Limitations & Future Work

  • Reliance on BATCH Estimation Accuracy: BATCH is essentially a Sinkhorn optimization that pools (mean pooling) high-dimensional continuous representations. Whether this loses critical token information is only explored via sensitivity analysis in the appendix.
  • Boundary of Masking Approximation: Calibrated embedding masking assumes the backbone reacts to "statistically matched Gaussian noise" identically to "true modality absence." This holds for pixel/audio domains but may fail for structured instruction templates (e.g., code, math) with strong priors.
  • Upper Bound of PID Reweighting: The gain over LoRA-Ablation is only +1.3 pp on MMStar, suggesting "modality sensitivity" and "synergy needs" overlap significantly. PID provides a fine-grained refinement rather than a transformation.
  • Lack of Dual Audio Experiments: While the paper identifies "vision dominance," it lacks a "specifically reinforced audio" LoRA control (e.g., weighting audio-unique samples) to determine how much of the "synergy bottleneck" can be overcome by reweighting alone.
  • Cost on Prior-driven Tasks: LoRA-PID shows a 0.3–0.5 pp drop on MMMU/PMC-VQA. If deployment requires knowledge-heavy tasks, benchmark-specific weight mixing might be necessary.
  • vs. Representation Alignment / CKA / Attention Probing: Representation methods describe "what modalities are encoded as," while Ours describes "how modalities are used." The former is a representational signature, the latter a functional signature; they are not equivalent.
  • vs. Modality Ablation (Modality Dropout): Ablation provides \(\Delta_{\text{vision}}\) but cannot separate unique from synergistic components. Ours explicitly dissociates these dependencies by contrasting \(S_{\text{vl}}\) and \(U_{\text{txt}}\).
  • vs. Liang et al. 2023 (BATCH): BATCH is a PID estimator previously used for scalar labels in supervised learning. Ours ports BATCH to MLLM predictive distributions (logits over candidate set \(\mathcal{C}\)) and adds masking for unimodal conditions—a valuable extension for generative multimodal contexts.
  • vs. Full 3-source PID (Williams & Beer): Original PID atoms grow exponentially with sources. Sensory PID uses conditioning to reduce the dimension to 4, providing a practical formula for omni-modal models and bridge the gap from theory to engineering.

Rating

  • Novelty: ⭐⭐⭐⭐ Moving PID to the MLLM decision level and proposing Sensory PID conditional decomposition is a clean and original framing.
  • Experimental Thoroughness: ⭐⭐⭐⭐⭐ 20 models × 6 VL benchmarks + 3 omni models × 3 subsets, plus 5 independent validation dimensions.

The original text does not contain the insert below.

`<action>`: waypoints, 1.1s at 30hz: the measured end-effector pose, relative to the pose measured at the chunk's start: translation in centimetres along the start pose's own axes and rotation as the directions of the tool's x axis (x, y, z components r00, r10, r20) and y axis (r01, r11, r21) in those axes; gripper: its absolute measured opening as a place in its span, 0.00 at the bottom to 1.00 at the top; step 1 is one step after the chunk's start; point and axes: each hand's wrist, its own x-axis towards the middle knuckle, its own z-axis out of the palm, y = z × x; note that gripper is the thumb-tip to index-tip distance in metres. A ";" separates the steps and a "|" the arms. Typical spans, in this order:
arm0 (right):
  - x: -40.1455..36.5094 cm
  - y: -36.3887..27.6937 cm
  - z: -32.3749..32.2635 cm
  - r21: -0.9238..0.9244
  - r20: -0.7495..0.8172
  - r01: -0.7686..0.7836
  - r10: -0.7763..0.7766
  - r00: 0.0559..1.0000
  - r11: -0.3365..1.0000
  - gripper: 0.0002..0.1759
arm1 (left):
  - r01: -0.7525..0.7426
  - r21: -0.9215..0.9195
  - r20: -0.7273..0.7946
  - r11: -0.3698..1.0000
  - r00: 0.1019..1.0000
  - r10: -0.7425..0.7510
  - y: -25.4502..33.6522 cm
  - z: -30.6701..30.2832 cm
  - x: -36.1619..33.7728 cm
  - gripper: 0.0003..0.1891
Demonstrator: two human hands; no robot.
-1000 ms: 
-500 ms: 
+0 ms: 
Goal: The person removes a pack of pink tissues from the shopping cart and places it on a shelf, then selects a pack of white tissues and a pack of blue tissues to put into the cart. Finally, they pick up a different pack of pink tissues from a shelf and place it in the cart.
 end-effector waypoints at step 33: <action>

Exceptional for an analysis-heavy paper.
  • Writing Quality: ⭐⭐⭐⭐ The 9 Findings structure the paper well, though technical details on BATCH/masking/Sinkhorn are heavily relegated to the Appendix, requiring an information theory background.
  • Value: ⭐⭐⭐⭐ The diagnosis-to-training loop is a great reference for the MLLM evaluation/tuning community; LoRA-PID provides stable gains and serves as a model for interpretability-driven training.